At the end of this week’s parsha, we see what could be described as a meltdown in the Jewish camp. Pharaoh’s response to Moshe’s demands is to make the Jews’ workload more unbearable. In turn, the Jewish leaders confront Moshe and challenge his leadership, the end result of which is his own complaint to God (5:22), “Why did you cause evil to this people: Why have you sent me?” Though God does not respond with overt anger, the rabbis (Sanhedrin 110) understand Moshe’s questions as a failing. They point out that the forefathers didn’t act this way when events seemed to contradict God’s promises, and that the same faith was expected of Moshe. Rashi quotes this interpretation, according to which Moshe was resultantly disqualified from seeing the next big salvation that would occur when the Jews would enter the Land of Israel.
But the issue seems even more blatant. For in the case of the forefathers, the challenges were much more obvious – as for example when God commanded Avraham to sacrifice Yitzchak even though He had promised that Avraham’s progeny would come from him. Here, however, Moshe should not have been surprised by the turn of events. Indeed, many commentators are puzzled: God had already told him that He would harden Pharaoh’s heart and that he would not send the Jews out until God would need to threaten to kill Egypt’s first born (4:21-23). Various answers to this question are offered. The most original may be that of the Torah Temimah, who explains that Moshe was only pretending to doubt God’s promises. In this way, he would deflect some of God’s anger against the Jewish people for their own lack of faith.
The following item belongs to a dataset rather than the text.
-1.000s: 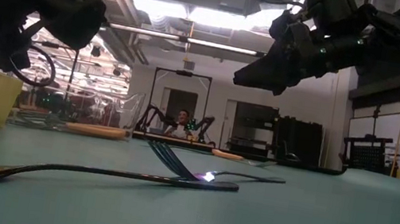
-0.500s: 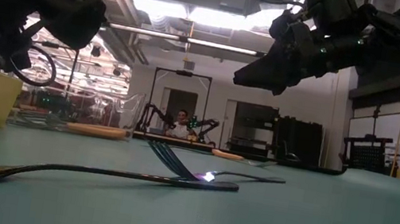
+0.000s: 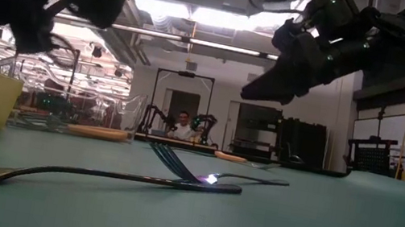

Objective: Sort silverware by color (type)
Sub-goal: Put the orange fork in the top transparent bin

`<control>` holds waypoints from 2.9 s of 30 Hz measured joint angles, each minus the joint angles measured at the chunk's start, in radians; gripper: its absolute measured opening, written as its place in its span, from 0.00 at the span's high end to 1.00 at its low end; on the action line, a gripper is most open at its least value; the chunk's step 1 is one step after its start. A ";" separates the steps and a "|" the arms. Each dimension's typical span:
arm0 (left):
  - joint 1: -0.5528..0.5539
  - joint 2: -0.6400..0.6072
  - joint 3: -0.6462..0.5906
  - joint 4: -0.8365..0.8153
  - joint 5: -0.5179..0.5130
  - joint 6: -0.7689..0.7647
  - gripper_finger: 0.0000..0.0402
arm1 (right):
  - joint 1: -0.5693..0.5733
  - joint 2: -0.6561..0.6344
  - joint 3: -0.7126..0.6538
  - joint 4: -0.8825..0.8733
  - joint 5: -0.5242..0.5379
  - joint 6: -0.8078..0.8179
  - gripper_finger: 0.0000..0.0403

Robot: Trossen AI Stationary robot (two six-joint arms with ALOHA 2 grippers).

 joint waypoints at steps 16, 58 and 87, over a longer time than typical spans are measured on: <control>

In fact, I believe the answer is to be found elsewhere. Just as the leaders did not blame God, so too Moshe. The Jewish leaders blamed him, and he likewise blamed himself. Looking carefully at Moshe’s complaint, the focus is really self-directed. He is essentially saying, “The reason You are not helping is because I botched it up; it is a pity that the Jewish people have to suffer the consequences of my incompetence.” R. S. R. Hirsch writes in a similar vein, though he still feels that Moshe’s challenge is mostly towards God. That is because he understands Moshe’s two questions mentioned here at the top as two separate questions. But I am not convinced. As I understand it, the second question is a restatement of the first one, and to be understood as follows: “I don’t understand why You would do such an evil to the Jewish people as making me their leader?” Hence, Moshe’s plea is not so much that God change His course of action towards the Egyptians, but rather to have himself replaced as leader.
This is, of course, totally consonant with we know from the rest of the parsha: When God summons Moshe to take on the leadership, he mightily and protractedly tries to refuse. As I have written elsewhere, Moshe sincerely does not see how it is possible for him to succeed as leader. But in the end, he is forced to become the leader nonetheless.
We must remember that our story takes place shortly after this debate that Moshe had with God. Given the strength of his earlier convictions about his inability to lead, it would not take too much to confirm what he was already convinced of. That things turned even more poorly than expected would make such confirmation all the more effortless.
Though we are now more equipped to understand Moshe’s questions to God, they still remain a failure on his part. When God ordered him to be the leader, Moshe wasn’t just being asked to accept God’s command. He was also being asked to change his attitude. One can read events more than one way. And had Moshe truly changed his attitude, he would not have responded as he did. He would have known that he had done all that he could and that the rest was up to God. What prevented such a response was being stuck in his previous self-image.
This is also how we may understand the rabbis’ statement above: When the Avot saw events that could easily be read in a way they knew was not to God’s liking, they avoided reading them that way – even if it seemed to be obvious. Perhaps this is why the rabbis also say that we are obligated to specifically ask ourselves, “When will my actions reach the actions of Avraham, Yitzchak and Ya’akov” (Tanna De-bei Eliyahu Rabba 23). While Moshe may have eventually become even greater than they, we must always strive for the faith of his predecessors and for the inner flexibility that such true faith brings with it.